Conservative's hardest question
The hardest challenge to this argument is historical: Colombia's military-first approach across the 1990s and 2000s, including Plan Colombia with massive U.S. support, degraded but never destroyed FARC, and the conflict ground on for decades with enormous civilian cost. A critic can fairly ask what makes the next military campaign structurally different from the ones that eventually required the 2016 negotiated settlement anyway.

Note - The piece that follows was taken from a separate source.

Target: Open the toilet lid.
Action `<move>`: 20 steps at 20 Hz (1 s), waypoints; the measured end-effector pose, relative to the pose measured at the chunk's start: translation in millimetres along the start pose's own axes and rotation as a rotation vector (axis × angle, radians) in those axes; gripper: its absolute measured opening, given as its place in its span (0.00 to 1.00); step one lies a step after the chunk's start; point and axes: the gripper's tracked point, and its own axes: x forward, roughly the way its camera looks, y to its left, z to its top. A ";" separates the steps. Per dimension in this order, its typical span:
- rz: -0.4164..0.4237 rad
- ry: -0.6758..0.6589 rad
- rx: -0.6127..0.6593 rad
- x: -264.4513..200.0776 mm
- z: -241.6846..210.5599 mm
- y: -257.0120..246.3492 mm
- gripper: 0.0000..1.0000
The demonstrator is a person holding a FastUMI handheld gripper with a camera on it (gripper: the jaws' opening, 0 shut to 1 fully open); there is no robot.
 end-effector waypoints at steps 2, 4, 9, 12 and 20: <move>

Liberal's hardest question
The growth in armed fighter numbers from 15,000 to 22,000 under Petro is genuinely difficult to explain away — even accounting for methodological disputes, the direction of the trend is hard to dismiss, and the documented use of ceasefires to rearm in Micay Canyon suggests the 'total peace' strategy had serious implementation failures that cannot simply be attributed to poverty or structural conditions.
The Verdict
Both sides agree
Both sides accept that the 2016 Santos peace deal with FARC leadership achieved demobilization outcomes that decades of military operations before it did not — the disagreement is entirely about whether FARC-EMC, as the hardline dissident faction, is analogous to or categorically different from the FARC that signed that deal.
The real conflict
FACT DISAGREEMENT: Whether the 7,000-fighter increase from 15,000 to 22,000 primarily reflects the permissiveness of the 'total peace' strategy itself (conservative claim) or reflects pre-existing structural poverty and coca-economy desperation that would have produced armed recruitment regardless of the security posture adopted (liberal claim) — the data exists but its causal interpretation is contested.
What nobody has answered
If FARC-EMC is fundamentally different from the FARC that signed in 2016 precisely because it rejected negotiation and chose continued warfare, on what observable basis would conservatives accept that any future dissident faction is also incapable of being negotiated with — and does this not create a logical trap where military victory becomes the only acceptable outcome, regardless of whether military victory is actually achievable?